Actual extension rates in the bottle blowing process are much higher then can be obtained on our experimental film stretching machine. Time-temperature superposition was therefore used to extrapolate the obtained stress–strain data to higher extension rates. Time-temperature superposition has been traditionally used in creep, stress relaxation and aging experiments where the desired timescale is too long for experimentation (Ferry, 1970). The method involves shifting curves either horizontally or vertically to give a single master curve covering a large range of data. In a typical application of superposition, experimental data taken at different temperatures are shifted along a logarithmic timescale to obtain a single master curve covering a large scale of time. The amount of horizontal shift along the time axis is called the shift factor. If the Tg is chosen as the reference temperature, the shift factor for most amorphous polymers is given by the Williams-Landel-Ferry (WLF) equation (Williams et al., 1955). The shift factor can be related to the ratio of the relaxation time at temperature T to the relaxation time at the reference temperature.

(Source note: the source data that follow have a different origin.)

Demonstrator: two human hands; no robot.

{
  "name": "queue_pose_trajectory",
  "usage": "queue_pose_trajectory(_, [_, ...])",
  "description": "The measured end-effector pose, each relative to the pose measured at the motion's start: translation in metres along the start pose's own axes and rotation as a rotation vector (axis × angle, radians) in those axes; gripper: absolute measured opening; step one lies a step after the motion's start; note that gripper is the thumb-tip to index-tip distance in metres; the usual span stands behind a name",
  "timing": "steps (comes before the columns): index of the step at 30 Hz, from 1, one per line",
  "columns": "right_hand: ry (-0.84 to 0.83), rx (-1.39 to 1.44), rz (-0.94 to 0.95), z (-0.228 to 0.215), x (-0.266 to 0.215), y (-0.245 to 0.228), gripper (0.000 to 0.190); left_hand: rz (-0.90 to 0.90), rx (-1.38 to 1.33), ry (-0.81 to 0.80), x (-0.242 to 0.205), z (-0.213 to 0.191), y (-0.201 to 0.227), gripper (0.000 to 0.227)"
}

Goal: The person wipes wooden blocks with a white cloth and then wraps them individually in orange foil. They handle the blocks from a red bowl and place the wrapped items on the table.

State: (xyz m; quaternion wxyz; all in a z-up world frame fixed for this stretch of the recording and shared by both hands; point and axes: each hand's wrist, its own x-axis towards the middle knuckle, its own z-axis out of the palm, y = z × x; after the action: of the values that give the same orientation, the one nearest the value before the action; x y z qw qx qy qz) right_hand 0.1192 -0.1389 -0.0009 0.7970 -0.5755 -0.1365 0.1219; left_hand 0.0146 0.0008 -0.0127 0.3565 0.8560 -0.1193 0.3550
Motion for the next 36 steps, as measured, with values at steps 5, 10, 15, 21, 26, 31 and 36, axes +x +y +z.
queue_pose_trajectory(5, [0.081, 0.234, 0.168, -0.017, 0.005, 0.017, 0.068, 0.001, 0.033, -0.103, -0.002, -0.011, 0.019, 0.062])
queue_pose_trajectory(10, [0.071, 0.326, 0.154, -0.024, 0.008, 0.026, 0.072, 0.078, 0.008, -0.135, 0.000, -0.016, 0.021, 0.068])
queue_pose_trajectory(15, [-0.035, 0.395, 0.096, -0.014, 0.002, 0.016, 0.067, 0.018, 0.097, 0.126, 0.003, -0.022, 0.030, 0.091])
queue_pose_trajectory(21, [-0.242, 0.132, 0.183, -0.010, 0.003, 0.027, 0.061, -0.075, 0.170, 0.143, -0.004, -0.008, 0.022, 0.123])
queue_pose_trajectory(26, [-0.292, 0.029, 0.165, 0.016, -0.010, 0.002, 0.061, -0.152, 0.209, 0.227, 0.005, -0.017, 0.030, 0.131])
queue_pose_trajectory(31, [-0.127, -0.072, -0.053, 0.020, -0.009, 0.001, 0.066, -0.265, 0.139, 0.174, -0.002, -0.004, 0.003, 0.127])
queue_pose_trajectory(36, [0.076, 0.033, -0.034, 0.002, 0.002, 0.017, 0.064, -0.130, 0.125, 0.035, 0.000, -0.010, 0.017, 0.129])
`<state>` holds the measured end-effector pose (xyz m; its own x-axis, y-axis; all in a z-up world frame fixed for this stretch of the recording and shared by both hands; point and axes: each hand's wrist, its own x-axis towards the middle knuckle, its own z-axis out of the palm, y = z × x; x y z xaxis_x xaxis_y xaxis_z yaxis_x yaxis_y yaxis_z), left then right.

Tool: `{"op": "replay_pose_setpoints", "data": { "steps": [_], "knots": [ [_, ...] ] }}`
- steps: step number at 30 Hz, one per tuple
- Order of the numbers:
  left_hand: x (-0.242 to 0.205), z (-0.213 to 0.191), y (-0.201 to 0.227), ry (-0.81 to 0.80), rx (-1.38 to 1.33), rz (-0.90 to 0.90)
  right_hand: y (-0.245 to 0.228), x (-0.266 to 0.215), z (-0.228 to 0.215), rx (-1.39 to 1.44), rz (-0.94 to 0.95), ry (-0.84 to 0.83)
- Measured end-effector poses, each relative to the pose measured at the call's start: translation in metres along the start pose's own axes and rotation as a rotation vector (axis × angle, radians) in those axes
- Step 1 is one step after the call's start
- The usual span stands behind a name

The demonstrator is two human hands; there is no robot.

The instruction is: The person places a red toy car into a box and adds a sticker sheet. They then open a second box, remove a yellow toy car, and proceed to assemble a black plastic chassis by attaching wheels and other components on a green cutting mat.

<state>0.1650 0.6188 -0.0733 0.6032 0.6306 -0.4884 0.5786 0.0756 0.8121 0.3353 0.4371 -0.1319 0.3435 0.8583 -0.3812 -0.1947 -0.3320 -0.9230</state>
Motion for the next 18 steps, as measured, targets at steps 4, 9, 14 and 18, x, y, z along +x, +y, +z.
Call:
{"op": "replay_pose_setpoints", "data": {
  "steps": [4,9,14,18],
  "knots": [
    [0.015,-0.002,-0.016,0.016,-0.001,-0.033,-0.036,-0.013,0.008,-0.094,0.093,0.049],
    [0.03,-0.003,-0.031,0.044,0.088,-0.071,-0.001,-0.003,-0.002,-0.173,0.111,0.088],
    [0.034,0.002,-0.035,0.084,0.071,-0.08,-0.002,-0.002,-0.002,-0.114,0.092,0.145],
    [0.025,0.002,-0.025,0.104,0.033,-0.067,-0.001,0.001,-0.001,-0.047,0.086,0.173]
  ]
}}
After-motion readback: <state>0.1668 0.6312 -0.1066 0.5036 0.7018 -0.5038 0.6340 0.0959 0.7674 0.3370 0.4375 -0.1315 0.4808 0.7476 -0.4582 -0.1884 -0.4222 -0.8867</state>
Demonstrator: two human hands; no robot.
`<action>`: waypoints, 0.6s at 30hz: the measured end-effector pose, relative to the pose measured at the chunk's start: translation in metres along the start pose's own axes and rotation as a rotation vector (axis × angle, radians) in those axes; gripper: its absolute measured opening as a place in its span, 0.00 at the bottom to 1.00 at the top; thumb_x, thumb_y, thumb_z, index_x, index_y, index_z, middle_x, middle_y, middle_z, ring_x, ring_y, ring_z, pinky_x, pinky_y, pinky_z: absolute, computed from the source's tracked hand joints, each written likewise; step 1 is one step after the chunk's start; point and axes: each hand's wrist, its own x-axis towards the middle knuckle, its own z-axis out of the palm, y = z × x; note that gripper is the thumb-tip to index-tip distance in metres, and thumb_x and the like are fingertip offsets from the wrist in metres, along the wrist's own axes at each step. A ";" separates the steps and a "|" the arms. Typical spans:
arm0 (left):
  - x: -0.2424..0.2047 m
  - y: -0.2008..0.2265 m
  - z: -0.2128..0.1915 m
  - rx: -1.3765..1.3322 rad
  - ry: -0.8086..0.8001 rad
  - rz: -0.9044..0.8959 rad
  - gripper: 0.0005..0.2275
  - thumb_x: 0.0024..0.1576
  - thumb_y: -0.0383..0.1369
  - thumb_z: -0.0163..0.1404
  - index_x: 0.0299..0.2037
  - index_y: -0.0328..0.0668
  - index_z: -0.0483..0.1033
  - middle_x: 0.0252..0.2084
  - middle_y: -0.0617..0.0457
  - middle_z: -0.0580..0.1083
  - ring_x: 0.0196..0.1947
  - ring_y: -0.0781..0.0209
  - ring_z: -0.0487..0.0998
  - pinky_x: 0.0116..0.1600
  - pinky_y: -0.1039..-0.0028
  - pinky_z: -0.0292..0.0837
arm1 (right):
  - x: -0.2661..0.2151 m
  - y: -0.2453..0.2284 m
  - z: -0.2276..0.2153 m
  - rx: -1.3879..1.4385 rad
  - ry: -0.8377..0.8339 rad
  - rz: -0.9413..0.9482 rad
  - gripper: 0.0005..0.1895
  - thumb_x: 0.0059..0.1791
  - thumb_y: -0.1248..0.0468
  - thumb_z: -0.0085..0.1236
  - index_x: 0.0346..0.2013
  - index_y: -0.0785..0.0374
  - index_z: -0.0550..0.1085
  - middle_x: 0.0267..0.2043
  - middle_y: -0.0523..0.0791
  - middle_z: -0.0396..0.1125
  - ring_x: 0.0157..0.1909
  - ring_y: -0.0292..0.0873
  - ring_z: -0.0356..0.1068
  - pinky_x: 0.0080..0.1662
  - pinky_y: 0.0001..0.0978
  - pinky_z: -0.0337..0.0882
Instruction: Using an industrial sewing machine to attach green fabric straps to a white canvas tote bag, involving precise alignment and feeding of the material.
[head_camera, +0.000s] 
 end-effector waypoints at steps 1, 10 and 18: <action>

Ibar (1979a,b, 1984) has investigated in detail the use of superposition to analyze the tensile deformation behavior of amorphous uncrosslinked copolymers of styrene and acrylonitrile. In his work he described a ‘double shift’ procedure to obtain a single master curve from stress–strain data at different temperatures. Gordon et al. (1994) have shown that the true stress versus draw ratio curves of PET can be superimposed in the strain hardening region and concluded that this is evidence that PET behavior could be described by the deformation of a molecular network.
In this work, PET film stress–strain data at three different temperatures (90, 100, 110 °C) and extension speeds (20, 50, 200%/s) were used to extrapolate to higher extension rates of 400, 600 and 800%/s. Superposition was used to generate stress–strain curves which are more characteristic of PET behavior under commercial blow molding conditions. These master curves were then used to extrapolate to the results shown in Fig. 9.7 for 100 °C. For more detail, see Ansari (1998).
9.7. Using superposition to extrapolate the stress–strain behavior at 100 °C for strain rates of 400, 600 and 800%/s for equibiaxial extension.
From these extrapolations we concluded that at 90 °C the higher strain rates have little effect on the stress–strain behavior. At temperatures close to Tg, much less relaxation of the polymer chains occurs during the time of stretching. At higher temperatures such as 110 °C, the effect of extension rate shows a significant increase in the strain hardening region on going from 200 to 600%/s. We find that at higher extension rates the weak strain hardening characteristics at 110 °C are replaced by a strong strain hardening region. Extrapolation of stress–strain curves at 100 °C, as shown in Fig. 9.7, show intermediate results, with some increase in the strength of the strain hardening region at higher extension rates above 200%/s. It also seems that at 400%/s the stress levels almost reach their maximum values, and that even at higher temperatures such as 110 °C, there is no appreciable increase in stress values on going above extension rates of 400 %/s.